• _Activity_: Your answer should be every line of the records that contains the word "brackets", copied as it stands.

Collection entries

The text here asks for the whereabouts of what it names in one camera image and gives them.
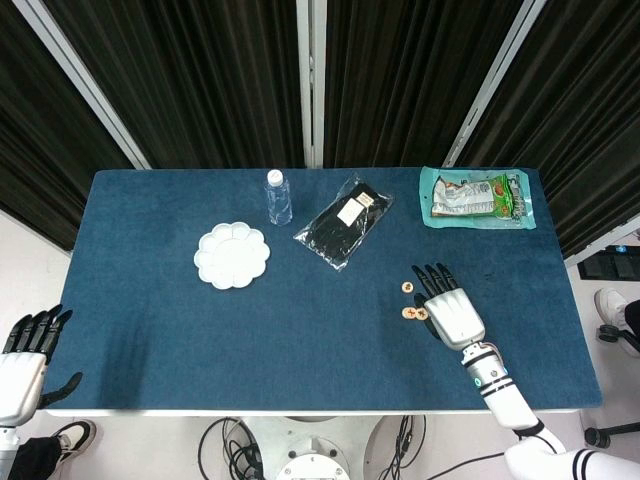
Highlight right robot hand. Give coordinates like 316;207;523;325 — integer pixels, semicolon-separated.
411;262;487;350

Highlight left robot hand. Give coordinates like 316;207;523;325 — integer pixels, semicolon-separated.
0;303;84;429

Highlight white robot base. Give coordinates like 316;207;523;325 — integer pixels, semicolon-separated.
239;414;386;480

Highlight black trouser leg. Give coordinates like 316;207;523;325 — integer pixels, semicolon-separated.
8;434;67;480

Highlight black and white sneaker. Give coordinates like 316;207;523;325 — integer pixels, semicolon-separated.
52;419;97;466

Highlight teal plastic pouch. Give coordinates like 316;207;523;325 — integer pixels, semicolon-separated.
418;165;538;231

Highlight green and silver snack bag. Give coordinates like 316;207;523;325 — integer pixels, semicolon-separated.
430;172;531;221

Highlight black gloves in clear bag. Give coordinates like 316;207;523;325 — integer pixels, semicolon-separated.
292;173;396;273

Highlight blue velvet tablecloth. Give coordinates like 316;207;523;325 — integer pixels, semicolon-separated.
42;167;604;414

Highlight black chair caster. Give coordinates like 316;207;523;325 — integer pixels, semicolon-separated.
583;426;615;450
597;322;640;357

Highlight black box with blue light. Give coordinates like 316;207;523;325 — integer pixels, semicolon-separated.
577;243;640;281

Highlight clear plastic water bottle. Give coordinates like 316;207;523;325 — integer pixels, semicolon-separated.
263;168;294;226

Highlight black pleated curtain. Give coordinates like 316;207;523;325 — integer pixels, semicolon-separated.
462;0;640;260
42;0;306;170
0;0;132;252
323;0;532;170

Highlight white flower-shaped paint palette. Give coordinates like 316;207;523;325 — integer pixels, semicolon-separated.
193;220;272;291

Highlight black floor cable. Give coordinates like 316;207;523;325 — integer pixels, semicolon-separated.
197;417;266;480
382;413;429;480

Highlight white table frame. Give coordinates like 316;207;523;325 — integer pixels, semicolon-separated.
44;407;584;419

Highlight white frame post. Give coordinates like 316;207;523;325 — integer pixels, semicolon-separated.
441;0;569;169
295;0;327;169
10;0;152;170

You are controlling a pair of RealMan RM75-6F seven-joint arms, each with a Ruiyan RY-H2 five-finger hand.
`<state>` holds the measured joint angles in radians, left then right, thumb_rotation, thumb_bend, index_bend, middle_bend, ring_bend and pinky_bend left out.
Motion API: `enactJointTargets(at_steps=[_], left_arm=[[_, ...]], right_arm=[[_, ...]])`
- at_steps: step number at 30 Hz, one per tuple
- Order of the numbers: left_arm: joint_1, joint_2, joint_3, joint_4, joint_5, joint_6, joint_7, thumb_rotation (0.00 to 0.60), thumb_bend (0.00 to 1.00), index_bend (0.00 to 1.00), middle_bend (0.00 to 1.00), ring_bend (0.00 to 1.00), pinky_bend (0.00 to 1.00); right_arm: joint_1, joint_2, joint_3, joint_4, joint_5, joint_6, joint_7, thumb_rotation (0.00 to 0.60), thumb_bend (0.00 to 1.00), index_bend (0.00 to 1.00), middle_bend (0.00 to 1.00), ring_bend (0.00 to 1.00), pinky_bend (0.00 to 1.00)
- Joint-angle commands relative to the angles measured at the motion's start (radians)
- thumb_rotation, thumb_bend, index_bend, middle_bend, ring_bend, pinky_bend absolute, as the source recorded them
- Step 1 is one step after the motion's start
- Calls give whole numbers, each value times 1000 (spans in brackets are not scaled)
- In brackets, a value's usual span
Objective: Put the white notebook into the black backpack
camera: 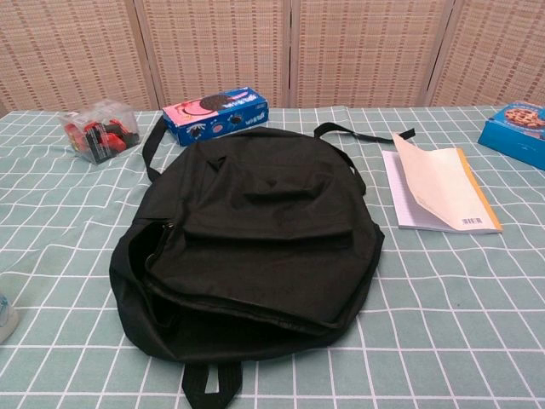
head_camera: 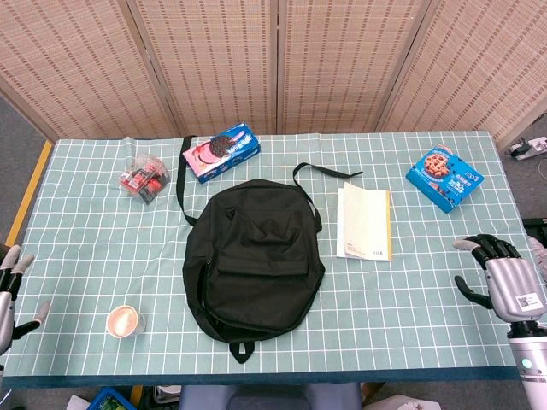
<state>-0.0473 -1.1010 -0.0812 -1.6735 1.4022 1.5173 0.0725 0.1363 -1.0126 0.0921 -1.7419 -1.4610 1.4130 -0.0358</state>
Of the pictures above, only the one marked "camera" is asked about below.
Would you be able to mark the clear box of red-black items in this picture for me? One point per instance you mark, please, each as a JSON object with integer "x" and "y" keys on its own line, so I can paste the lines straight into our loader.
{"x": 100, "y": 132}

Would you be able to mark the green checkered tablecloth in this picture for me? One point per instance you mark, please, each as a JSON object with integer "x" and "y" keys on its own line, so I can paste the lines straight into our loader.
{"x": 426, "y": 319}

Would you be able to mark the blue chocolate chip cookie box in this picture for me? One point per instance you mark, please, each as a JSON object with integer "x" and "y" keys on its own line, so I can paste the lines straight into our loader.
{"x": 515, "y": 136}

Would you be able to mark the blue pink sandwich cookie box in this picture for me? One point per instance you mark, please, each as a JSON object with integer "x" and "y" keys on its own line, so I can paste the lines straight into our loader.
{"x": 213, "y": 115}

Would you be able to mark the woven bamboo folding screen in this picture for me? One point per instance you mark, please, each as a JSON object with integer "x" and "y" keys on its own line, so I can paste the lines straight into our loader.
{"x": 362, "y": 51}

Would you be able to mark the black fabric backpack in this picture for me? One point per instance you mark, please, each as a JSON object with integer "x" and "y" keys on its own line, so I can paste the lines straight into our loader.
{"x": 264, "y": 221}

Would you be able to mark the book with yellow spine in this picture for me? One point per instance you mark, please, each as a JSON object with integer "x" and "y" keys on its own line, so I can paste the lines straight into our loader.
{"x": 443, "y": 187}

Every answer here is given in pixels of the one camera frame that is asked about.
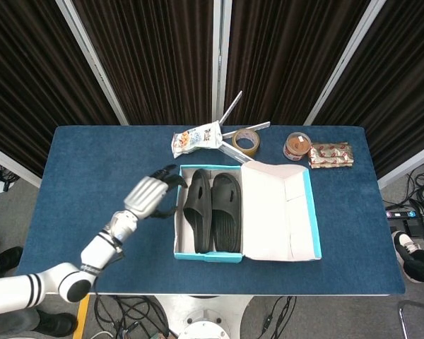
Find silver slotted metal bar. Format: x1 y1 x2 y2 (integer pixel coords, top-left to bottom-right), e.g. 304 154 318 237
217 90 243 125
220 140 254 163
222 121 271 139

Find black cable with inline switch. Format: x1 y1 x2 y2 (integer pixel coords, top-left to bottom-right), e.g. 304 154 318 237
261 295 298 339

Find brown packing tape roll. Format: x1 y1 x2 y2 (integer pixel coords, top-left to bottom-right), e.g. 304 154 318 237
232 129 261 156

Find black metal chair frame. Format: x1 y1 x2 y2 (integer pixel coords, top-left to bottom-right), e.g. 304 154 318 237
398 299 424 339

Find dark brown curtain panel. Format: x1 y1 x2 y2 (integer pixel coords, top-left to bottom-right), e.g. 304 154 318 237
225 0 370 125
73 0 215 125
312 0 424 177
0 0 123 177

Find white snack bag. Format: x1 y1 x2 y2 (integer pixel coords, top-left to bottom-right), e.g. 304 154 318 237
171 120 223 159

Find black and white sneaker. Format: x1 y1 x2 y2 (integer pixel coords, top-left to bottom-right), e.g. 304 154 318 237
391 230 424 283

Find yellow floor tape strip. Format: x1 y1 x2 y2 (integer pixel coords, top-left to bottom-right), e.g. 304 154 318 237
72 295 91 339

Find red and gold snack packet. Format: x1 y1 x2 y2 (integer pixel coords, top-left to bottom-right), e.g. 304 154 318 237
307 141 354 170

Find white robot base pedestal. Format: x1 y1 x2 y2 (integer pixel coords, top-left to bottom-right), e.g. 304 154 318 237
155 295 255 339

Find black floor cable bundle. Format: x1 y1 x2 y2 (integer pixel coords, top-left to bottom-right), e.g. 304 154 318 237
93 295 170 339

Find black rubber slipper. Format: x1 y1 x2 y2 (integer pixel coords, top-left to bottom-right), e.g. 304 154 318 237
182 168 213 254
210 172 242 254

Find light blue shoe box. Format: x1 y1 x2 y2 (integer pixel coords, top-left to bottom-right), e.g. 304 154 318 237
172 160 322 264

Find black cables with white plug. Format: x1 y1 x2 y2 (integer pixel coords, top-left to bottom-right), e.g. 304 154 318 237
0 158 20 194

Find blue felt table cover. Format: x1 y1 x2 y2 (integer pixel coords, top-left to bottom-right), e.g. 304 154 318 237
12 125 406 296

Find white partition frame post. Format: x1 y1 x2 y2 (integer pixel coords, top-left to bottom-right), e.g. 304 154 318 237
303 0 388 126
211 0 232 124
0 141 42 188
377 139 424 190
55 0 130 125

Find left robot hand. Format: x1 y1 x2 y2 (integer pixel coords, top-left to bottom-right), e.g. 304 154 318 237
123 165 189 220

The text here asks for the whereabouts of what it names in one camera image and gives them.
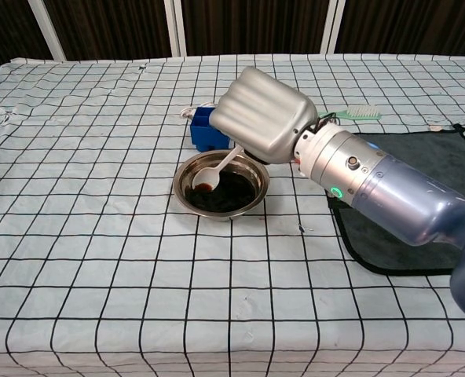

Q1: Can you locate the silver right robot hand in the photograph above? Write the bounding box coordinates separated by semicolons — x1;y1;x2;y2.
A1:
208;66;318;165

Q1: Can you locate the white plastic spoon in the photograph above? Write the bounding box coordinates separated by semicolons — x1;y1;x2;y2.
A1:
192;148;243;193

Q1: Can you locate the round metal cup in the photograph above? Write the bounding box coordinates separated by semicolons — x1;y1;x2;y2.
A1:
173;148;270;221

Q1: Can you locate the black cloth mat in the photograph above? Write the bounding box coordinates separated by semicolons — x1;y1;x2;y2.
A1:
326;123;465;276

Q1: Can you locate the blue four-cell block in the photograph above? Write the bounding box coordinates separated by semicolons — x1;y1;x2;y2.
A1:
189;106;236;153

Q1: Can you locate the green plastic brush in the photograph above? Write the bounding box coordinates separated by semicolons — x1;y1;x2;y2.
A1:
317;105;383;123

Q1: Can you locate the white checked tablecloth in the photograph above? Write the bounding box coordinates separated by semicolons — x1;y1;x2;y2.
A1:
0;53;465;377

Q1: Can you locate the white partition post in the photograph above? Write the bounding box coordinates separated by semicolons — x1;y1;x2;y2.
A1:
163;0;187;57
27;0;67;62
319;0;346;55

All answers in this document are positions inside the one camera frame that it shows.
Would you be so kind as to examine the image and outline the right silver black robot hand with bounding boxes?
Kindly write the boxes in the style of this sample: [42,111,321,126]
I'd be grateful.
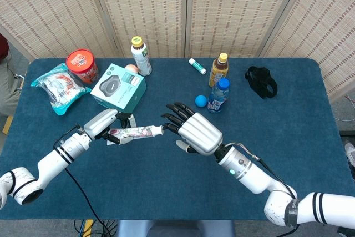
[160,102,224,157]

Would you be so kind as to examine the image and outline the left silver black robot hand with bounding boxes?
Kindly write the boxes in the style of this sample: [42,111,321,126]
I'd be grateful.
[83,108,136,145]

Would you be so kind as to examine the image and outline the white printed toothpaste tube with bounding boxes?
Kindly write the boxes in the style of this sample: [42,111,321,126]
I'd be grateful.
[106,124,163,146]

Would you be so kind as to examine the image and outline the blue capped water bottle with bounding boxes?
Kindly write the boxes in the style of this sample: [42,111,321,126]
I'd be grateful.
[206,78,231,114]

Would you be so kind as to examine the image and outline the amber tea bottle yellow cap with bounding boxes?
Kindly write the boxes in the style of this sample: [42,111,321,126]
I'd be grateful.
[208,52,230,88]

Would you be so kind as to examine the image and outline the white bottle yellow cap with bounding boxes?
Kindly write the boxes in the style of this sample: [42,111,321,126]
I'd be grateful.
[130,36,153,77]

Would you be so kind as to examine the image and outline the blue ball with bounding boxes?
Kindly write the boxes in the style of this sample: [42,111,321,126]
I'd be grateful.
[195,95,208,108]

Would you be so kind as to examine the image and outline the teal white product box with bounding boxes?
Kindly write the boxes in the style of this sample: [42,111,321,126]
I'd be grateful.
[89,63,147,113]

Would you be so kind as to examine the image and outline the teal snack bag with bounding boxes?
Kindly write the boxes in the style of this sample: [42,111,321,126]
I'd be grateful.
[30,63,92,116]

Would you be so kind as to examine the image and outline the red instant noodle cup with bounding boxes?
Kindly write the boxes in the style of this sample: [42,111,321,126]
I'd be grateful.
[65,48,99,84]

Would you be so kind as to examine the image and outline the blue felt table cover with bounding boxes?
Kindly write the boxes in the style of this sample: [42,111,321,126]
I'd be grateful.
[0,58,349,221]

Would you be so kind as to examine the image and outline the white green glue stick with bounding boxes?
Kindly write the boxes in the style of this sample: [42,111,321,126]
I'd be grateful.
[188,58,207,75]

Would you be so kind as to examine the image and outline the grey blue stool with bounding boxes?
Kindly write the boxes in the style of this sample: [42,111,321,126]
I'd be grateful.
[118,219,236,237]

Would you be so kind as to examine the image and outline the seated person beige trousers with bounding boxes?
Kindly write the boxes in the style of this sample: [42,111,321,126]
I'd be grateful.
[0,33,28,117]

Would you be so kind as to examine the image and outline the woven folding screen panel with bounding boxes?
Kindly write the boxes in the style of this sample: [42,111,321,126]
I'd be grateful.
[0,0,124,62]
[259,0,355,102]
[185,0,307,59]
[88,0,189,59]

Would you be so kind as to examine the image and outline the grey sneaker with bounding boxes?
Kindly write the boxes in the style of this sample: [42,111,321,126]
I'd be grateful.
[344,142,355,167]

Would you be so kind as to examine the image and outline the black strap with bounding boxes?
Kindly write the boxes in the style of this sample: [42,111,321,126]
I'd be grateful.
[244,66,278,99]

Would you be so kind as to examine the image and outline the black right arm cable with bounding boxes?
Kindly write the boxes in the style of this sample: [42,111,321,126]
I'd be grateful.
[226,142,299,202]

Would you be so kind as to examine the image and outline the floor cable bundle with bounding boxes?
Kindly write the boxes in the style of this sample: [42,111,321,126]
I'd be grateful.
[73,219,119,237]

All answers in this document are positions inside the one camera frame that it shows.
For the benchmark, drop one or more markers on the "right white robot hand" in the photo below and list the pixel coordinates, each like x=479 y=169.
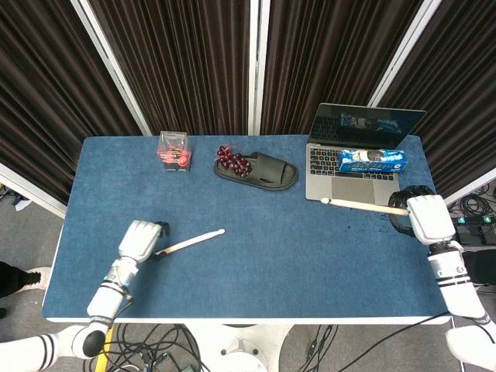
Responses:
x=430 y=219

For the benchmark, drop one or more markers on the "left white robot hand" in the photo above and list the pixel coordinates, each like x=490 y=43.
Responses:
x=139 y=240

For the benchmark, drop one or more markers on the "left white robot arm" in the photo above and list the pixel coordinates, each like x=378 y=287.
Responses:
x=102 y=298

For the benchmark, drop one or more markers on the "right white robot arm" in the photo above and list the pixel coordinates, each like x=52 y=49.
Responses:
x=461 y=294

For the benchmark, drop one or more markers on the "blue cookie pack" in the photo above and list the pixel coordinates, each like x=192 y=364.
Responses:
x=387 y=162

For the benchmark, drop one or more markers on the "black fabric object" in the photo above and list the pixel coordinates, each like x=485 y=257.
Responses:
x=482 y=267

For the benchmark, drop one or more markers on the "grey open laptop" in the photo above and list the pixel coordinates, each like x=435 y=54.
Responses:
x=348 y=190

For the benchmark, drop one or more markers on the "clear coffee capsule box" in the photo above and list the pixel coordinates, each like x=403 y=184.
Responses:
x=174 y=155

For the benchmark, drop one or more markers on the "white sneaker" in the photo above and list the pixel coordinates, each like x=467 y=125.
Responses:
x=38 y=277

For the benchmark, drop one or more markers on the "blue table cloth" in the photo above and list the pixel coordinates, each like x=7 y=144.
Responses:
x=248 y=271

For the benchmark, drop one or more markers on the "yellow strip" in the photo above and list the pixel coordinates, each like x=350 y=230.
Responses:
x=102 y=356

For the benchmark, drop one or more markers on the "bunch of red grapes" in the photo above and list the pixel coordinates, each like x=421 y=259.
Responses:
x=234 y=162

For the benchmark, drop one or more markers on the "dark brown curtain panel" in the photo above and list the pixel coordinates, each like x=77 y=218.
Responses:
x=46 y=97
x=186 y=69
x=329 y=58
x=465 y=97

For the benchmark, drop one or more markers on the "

• _Task output_:
- Calls give whole numbers, each value times 1000 (spans in brackets are not scaled)
- In brackets, a value's usual span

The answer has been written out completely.